Spotlights
Plectin, a global player in cytoskeleton organization
Plectin’s isoform diversity is based on alternative splicing of multiple first exons leading to the expression of protein variants with unique N-terminal domains. These domains specify distinct interaction partners, enabling differential isoform targeting. As all isoforms are endowed with a universal, high affinity IF-binding domain at their C termini, they recruit and anchor IF networks of any type to their target sites. The cell type and developmental stage dependent expression of isoforms in different combinations and proportions leads to isoform-dependent interlinking of different cellular structures and organelles, with consequences for cytoarchitecture, cell-cell and cell-matrix interactions, signaling, and migration potential of cells. In addition, plectin consolidates IF networks physically by filament crosslinking. (Wiche et al, Curr Opin Cell Biol 2015)
Myofibrillar myopathies
Plectin deficiency in skeletal muscle leads to myopathies manifesting with IF network collapse, protein aggregate formation, misalignment and sarcolemma-decoupling of myofibrils, dislocation and dysfunction of mitochondria, as well as structural and functional distortions of nuclei and neuromuscular synapses. These pleiotropic effects are due to the loss of one, or more, of the four major plectin isoforms that in mature myofibers are differentially targeted and recruiting desmin IFs to the sarcolemma, contractile apparatus, myonuclei, and mitochondria. Using differentiation competent myoblast cell cultures established from plectin-KO mouse muscle, we found a chemical chaperon (4-PBA) that alleviates protein aggregation and increases muscle strength in mice, setting the stage for clinical studies. (Winter et al, J Clin Invest 2014)

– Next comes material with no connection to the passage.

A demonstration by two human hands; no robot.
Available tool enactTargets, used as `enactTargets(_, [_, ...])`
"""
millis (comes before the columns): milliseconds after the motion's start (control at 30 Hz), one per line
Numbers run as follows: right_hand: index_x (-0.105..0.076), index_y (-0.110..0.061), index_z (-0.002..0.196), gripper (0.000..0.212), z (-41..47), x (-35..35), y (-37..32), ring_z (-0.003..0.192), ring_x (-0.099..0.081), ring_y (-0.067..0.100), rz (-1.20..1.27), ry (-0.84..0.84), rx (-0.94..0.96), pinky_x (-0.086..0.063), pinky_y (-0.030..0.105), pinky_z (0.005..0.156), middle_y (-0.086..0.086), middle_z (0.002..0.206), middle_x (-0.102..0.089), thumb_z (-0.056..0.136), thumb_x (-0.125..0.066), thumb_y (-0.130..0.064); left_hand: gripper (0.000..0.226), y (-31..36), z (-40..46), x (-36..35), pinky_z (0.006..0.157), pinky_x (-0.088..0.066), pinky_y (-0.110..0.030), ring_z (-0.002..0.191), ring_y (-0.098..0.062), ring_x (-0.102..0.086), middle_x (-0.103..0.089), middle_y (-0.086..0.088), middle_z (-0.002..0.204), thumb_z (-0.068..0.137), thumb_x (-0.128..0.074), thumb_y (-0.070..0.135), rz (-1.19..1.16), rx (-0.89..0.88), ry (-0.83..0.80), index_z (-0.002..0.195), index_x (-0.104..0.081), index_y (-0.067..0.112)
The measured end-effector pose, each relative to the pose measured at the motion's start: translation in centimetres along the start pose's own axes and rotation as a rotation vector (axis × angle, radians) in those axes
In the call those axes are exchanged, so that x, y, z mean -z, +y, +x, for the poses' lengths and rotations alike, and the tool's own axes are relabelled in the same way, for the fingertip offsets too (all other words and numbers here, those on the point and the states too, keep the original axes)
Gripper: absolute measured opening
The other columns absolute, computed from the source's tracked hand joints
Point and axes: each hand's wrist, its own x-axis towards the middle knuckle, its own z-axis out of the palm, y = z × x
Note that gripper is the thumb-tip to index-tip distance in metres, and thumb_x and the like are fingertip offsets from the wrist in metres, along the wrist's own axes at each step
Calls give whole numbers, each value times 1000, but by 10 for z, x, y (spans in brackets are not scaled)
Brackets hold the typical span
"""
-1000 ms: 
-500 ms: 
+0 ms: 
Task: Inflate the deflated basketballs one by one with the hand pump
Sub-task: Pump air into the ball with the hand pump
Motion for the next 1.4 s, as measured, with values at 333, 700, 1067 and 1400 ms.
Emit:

Skin - Epidermolysis bullosa simplex
Skin blistering is the hallmark of most plectinopathies. We showed that plectin is a crucial component of the hemidesmosome (HD) junctional complex and a direct binding partner of integrins. The loss of isoform P1a leads to disruption of the connection between the intracellular keratin filament bundles (K) and the extracellular matrix, resulting in nonfunctional and less HDs. The analysis of transgenic mice mimicking the dominant human plectin EBS-Ogna mutation provided new insights into pathomechanisms and revealed a general HD-stabilizing mechanism based on lateral self-association of plectin’s ~200 nm long α-helical rod domains (see oligomerized plectin molecules). (Walko et al, PloS Genet 2011)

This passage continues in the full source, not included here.